(二)この世界ごと愛したい
「はー…呆れた。守るって、お嬢は戦神やで?」
「確かに目の前で見てたから強いのは知ってるし、頭も良いよね。だから無茶ばっかりするし、自分の犠牲なんて二の次だし。」
「やから大体自分で何とかするやろ。」
「…何かを守るためなら死も厭わないくらい頑張りすぎる子だよ。」
レンも出陣したあの戦で。
それを目の当たりにしてしまったレン。
「だから、誰かがちゃんと見てないと。」
「…自分で守る気はないんやな。」
「勿論その時が来れば、少ない体力で頑張りたいとは思うけど。残念ながら俺がそれをやるとリンは逆に傷付きそうで嫌なんだよね。」
医術師であるレンを戦わせまいと、あの戦でも粘りに粘った。
そんなことをさせるわけにはいかなかった。
「医術師の俺を、リンは迷惑なくらい思いやってくれるから。

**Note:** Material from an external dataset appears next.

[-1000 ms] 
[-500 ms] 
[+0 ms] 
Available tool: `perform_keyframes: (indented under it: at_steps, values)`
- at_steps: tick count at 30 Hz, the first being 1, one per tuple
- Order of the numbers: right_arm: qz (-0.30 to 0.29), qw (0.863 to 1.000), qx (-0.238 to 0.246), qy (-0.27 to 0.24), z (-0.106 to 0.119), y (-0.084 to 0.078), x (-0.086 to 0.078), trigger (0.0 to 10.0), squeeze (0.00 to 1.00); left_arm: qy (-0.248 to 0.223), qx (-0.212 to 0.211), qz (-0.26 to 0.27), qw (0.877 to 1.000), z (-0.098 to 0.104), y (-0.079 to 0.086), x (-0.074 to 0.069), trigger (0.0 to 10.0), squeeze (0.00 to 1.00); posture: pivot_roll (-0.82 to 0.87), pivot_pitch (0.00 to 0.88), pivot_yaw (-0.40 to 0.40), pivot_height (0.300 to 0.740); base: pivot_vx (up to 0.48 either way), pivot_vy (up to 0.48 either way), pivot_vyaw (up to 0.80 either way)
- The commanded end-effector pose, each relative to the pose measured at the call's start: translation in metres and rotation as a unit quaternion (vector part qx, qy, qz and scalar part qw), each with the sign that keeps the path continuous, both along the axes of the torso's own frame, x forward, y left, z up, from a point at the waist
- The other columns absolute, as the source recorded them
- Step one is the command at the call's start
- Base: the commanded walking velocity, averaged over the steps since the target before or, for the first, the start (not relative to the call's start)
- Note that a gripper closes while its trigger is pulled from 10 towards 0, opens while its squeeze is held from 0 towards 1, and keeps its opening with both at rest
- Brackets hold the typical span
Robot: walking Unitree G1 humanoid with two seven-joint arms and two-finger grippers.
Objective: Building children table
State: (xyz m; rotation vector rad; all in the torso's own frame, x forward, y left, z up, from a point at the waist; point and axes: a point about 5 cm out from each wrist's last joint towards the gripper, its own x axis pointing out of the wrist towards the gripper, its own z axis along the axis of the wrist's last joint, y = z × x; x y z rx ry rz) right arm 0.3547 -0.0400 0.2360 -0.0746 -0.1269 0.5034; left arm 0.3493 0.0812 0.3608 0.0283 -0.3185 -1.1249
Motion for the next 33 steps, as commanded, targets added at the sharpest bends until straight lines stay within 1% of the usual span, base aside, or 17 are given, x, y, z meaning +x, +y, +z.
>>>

」
「迷惑て。」
「実際そうなんだよ。誇りも立場もあるけど、俺にはリンより大事なもの何てないって伝えてるつもりなんだけど。」
「…そんだけ好きやのに、他の男に守らせてていいん?」
「欲を言えば側にいて一時も離したくないよ?」
不敵に笑う綺麗なレンを見て。
おーちゃんは顔を顰める。
「…お嬢の倍率マジで世界規模やな。」
「倍率?」
「ちょい待っとき。お嬢遅いから呼んで来る。」
「あ、うん。」
こうしておーちゃんは上の階に上がり、私とカイのいる部屋に足を運ぶ。